Kendall Ostrow @ CAA. The Ellen DeGeneres Show‘s former social media lead (who then went on to Candle Media and YouTube) is now at Creative Artists Agency, working with clients across the firm’s film, TV, and sports divisions on biz dev and digital strategies. “For more than two decades, Kendall has consistently been ahead of the curve, identifying emerging trends, anticipating cultural shifts, and architecting transformative strategies that position companies, creators, and artists for sustained success,” Brent Weinstein, who oversees CAA’s creators division, said in a statement.
Platform headlines
TikTok: the everything app? X apparently has some competition. TikTok has increasingly played into users’ habits of treating it like a search engine and a place to find restaurant and travel recommendations. Now it has reportedly applied to Brazil’s central bank for approval to operate as a fintech company within the country. The application seeks two licenses: first, one that would allow it to offer PayPal-esque accounts where people can store and send money and make payments; and second, one that would let it operate as a direct creditor, meaning it could lend people money. Sure, man, whatever. We’re already Klarna-ing Chipotle from DoorDash.
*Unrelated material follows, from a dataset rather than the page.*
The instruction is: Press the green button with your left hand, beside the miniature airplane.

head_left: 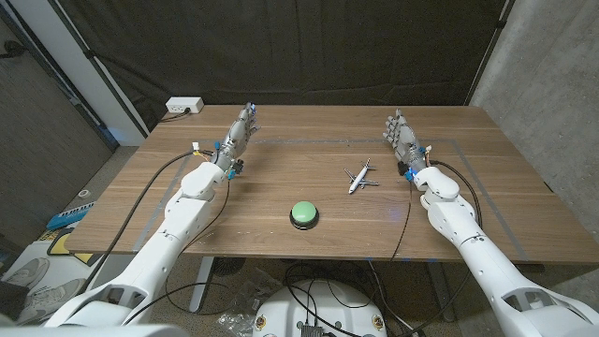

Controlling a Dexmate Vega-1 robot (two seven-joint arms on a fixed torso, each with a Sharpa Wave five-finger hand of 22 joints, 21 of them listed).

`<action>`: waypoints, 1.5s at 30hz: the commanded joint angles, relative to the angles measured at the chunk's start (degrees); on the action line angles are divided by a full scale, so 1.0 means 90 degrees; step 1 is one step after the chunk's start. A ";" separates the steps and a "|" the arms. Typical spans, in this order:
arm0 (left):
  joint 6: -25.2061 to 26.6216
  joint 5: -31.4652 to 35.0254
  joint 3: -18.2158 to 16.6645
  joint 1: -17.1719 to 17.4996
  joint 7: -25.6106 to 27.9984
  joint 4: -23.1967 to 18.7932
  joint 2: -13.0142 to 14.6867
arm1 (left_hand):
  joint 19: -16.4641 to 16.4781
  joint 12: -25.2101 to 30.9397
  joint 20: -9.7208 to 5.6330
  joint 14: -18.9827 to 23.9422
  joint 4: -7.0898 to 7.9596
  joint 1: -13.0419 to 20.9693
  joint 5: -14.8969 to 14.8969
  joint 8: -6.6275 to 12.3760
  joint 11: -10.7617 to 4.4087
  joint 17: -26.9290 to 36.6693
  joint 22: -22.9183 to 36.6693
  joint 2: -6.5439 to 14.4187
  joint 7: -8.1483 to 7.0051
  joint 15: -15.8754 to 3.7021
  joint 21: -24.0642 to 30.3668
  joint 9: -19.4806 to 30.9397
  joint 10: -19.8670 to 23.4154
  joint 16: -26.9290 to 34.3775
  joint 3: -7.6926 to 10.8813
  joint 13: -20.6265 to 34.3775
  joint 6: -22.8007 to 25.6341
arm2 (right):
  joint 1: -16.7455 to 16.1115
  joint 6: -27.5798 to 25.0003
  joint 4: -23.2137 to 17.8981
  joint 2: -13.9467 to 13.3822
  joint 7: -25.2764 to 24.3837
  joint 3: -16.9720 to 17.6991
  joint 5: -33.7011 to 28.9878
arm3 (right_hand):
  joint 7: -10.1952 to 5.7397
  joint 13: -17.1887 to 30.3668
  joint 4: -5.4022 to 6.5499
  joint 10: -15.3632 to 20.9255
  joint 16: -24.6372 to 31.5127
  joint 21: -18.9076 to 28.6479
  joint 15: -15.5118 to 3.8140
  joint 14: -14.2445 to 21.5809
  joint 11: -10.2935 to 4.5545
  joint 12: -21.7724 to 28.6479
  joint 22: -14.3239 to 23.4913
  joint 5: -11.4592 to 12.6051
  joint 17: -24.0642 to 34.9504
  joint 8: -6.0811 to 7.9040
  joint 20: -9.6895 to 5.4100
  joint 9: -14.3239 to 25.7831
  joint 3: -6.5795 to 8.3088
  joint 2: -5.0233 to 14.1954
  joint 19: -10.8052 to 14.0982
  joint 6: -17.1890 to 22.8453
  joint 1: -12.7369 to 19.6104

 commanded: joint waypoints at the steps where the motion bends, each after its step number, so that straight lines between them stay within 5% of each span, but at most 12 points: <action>1: -0.0537 0.1541 -0.0331 0.0484 -0.0018 -0.0892 0.0108 | -0.1123 0.0101 -0.0372 -0.1344 -0.0048 0.0191 0.0038 0.0100 0.0073 0.0003 -0.0005 0.0566 -0.0080 -0.0348 0.0109 0.0034 -0.1057 0.0053 0.0141 0.0016 -0.1083 | -0.0354 -0.0157 -0.0505 0.0230 0.0014 0.0245 -0.0328 | -0.0013 0.0036 -0.0007 -0.0039 0.0038 -0.0007 0.0067 -0.0018 -0.0010 0.0012 0.0028 0.0025 0.0035 0.0044 0.0013 0.0031 0.0051 -0.0019 -0.0037 -0.0043 0.0051; 4: -0.0651 0.1991 -0.0393 0.0595 0.0087 -0.1099 0.0156 | -0.1028 0.0153 -0.0124 -0.1075 -0.0085 0.0301 0.0025 0.0133 0.0164 0.0008 -0.0008 0.0531 -0.0150 -0.0209 0.0110 0.0036 -0.0736 0.0059 0.0219 0.0022 -0.0772 | -0.0439 -0.0176 -0.0630 0.0255 -0.0007 0.0256 -0.0364 | -0.0015 0.0036 -0.0011 -0.0030 0.0042 -0.0012 0.0102 -0.0005 0.0025 0.0012 0.0029 0.0024 0.0035 0.0047 0.0029 0.0031 0.0054 -0.0016 -0.0028 -0.0035 0.0054; 10: -0.0884 0.2570 -0.0452 0.0688 -0.0070 -0.1372 0.0323 | -0.0857 0.0182 0.0014 -0.0784 -0.0125 0.0419 0.0003 0.0173 0.0194 0.0013 -0.0006 0.0500 -0.0203 -0.0162 0.0141 0.0038 -0.0455 0.0072 0.0295 0.0026 -0.0424 | -0.0575 -0.0182 -0.0837 0.0298 -0.0082 0.0247 -0.0447 | -0.0015 0.0037 -0.0018 -0.0014 0.0049 -0.0022 0.0164 0.0028 0.0059 0.0012 0.0030 0.0023 0.0034 0.0056 0.0055 0.0032 0.0064 -0.0009 -0.0007 -0.0008 0.0064; 28: -0.2223 0.4335 -0.0280 0.0536 -0.0303 -0.1653 0.0782 | -0.0792 0.0146 -0.0186 -0.0643 -0.0180 0.0595 -0.0024 0.0131 0.0012 0.0014 -0.0005 0.0506 -0.0276 -0.0319 0.0122 0.0041 -0.0284 0.0014 0.0414 0.0029 -0.0246 | -0.0947 -0.0031 -0.1173 0.0433 -0.0428 0.0184 -0.0595 | -0.0017 0.0040 -0.0039 0.0039 0.0046 -0.0044 0.0204 0.0052 0.0094 0.0021 0.0032 0.0019 0.0031 0.0061 0.0083 0.0034 0.0085 0.0001 0.0018 0.0021 0.0092; 45: -0.3119 0.5263 -0.0218 0.0559 -0.0485 -0.1876 0.1079 | -0.0922 -0.0020 -0.0363 -0.0818 -0.0164 0.0707 -0.0068 -0.0036 -0.0175 0.0025 0.0010 0.0541 -0.0366 -0.0497 0.0042 0.0052 -0.0467 -0.0107 0.0531 0.0037 -0.0457 | -0.1071 0.0132 -0.1171 0.0528 -0.0606 0.0115 -0.0619 | -0.0020 0.0041 -0.0055 0.0042 0.0041 -0.0066 0.0208 0.0057 0.0088 0.0013 0.0034 0.0013 0.0032 0.0057 0.0091 0.0035 0.0099 0.0005 0.0030 0.0023 0.0111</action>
YouTube’s new initiative. Meet the European Creator Consultation, a YouTube-run survey group that’ll gather data from creators across the European Union. The goal? To figure out what creators need, then take those insights to E.U. policymakers. “Creators are at the forefront of Europe’s cultural and economic landscape,” Pedro Pina, VP of YouTube in MENA, said in a statement. “[W]e are building a vital bridge between the creative community and policymakers to ensure the future of the creator economy is built on data-driven insights and direct experience. This is about giving creators a single, unified voice in guiding policies that will shape the future of Europe’s creator economy.”
Netflix’s next generation. Fourteen young adults from South Africa have been selected as the first cohort in the ScreenCraft Pathways training program, which Netflix co-runs alongside the Gauteng Film Commission and the KwaZulu-Natal Tourism and Film Authority. Each participant will have a 12-month work placement somewhere in the pre-production, production, and/or post-production sectors of local South African companies working with Netflix, including the Burnt Onion, Quizzical Pictures, The Refinery, Midnight VFX, Rechord Post, Mushroom Media, and Gambit Films.
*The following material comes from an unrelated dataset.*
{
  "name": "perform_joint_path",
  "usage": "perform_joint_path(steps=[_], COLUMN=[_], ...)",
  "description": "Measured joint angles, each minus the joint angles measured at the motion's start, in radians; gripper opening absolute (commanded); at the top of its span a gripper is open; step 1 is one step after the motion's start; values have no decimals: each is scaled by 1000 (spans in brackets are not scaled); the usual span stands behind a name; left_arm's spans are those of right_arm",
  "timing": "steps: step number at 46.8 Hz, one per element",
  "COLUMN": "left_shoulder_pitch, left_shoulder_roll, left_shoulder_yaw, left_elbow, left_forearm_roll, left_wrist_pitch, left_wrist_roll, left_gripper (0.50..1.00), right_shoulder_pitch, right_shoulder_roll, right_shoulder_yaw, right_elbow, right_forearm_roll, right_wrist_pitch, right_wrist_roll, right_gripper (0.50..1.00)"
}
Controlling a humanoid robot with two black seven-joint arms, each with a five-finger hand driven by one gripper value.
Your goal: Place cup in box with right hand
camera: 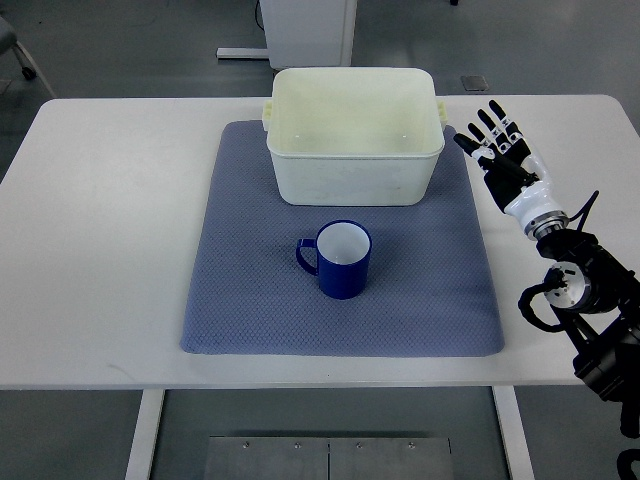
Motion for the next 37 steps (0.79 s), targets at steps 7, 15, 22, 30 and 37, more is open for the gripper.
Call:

The whistle blows. The NBA Finals are no longer presented by YouTube TV. The sponsorship deal that secured its place as the Finals’ first-ever presenting sponsor started in 2018, but just expired. According to Awful Announcing, the NBA chose not to renew the deal because YouTube TV’s advertising could be overbearing, and it wants to “restore some of the glamour and prestige of the NBA Finals.” Ouch.